▸ **WHAT TO WORK ON**: The word "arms" appears in some lines of the records below; state how many lines, and nothing else.

▸ **RECORD EXTRACTS**:

* * * * *

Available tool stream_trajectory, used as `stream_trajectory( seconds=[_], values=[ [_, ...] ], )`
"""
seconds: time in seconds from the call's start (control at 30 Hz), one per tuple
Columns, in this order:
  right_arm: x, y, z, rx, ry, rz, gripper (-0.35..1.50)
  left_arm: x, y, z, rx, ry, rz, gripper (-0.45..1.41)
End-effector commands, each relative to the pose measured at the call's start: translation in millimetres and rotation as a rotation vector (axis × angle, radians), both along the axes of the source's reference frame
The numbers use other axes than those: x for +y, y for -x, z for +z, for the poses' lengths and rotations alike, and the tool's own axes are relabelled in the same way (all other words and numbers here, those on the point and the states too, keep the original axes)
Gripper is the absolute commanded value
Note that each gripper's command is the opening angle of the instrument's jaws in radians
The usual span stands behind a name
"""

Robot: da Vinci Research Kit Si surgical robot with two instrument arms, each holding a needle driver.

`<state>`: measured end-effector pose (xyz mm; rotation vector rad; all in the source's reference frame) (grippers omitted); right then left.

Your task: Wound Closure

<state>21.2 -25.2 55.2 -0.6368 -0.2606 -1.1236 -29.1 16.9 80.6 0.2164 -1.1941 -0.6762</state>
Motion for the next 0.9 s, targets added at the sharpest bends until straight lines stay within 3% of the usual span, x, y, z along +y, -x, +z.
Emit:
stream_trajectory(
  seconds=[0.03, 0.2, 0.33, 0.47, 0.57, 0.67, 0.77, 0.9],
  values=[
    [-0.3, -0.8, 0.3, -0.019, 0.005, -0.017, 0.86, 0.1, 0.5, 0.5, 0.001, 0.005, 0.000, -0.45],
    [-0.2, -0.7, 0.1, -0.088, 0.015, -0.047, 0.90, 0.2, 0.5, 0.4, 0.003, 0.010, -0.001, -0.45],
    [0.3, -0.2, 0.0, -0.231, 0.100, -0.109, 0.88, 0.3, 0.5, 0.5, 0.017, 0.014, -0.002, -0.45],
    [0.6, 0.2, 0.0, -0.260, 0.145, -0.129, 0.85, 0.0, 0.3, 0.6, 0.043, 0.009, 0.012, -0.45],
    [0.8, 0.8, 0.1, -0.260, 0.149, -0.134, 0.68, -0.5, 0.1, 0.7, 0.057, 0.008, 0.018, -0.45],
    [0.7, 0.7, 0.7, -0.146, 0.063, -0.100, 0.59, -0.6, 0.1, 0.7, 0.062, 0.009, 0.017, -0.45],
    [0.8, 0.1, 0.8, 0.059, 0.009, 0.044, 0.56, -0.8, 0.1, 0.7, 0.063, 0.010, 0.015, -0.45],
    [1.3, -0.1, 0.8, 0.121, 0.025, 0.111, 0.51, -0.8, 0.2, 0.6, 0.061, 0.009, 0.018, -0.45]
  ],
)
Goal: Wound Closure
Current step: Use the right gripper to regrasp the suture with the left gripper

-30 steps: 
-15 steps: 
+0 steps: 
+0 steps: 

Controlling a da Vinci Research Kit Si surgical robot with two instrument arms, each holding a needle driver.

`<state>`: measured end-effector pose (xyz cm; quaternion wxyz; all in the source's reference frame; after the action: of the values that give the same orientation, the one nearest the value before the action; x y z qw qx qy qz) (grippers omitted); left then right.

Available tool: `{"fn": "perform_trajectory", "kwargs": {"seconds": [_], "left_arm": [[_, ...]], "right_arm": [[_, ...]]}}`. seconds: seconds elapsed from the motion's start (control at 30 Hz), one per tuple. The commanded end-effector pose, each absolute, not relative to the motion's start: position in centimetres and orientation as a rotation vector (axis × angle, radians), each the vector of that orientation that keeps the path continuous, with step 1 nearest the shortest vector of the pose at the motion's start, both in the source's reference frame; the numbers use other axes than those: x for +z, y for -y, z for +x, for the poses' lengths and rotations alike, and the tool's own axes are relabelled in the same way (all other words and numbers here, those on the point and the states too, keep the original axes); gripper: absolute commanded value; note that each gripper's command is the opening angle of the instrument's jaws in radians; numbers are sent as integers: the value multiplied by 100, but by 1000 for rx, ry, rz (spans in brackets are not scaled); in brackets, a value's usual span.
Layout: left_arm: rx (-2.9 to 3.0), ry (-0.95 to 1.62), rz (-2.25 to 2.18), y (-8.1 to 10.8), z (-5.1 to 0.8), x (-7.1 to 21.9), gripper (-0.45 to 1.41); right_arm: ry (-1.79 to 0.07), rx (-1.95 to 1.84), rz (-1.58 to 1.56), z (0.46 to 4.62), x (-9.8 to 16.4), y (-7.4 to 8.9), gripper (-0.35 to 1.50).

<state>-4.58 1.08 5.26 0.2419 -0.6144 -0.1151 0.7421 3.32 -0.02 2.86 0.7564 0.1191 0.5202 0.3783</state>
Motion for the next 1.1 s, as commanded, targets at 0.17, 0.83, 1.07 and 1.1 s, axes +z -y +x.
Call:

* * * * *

▸ **TASK ANSWER**: 2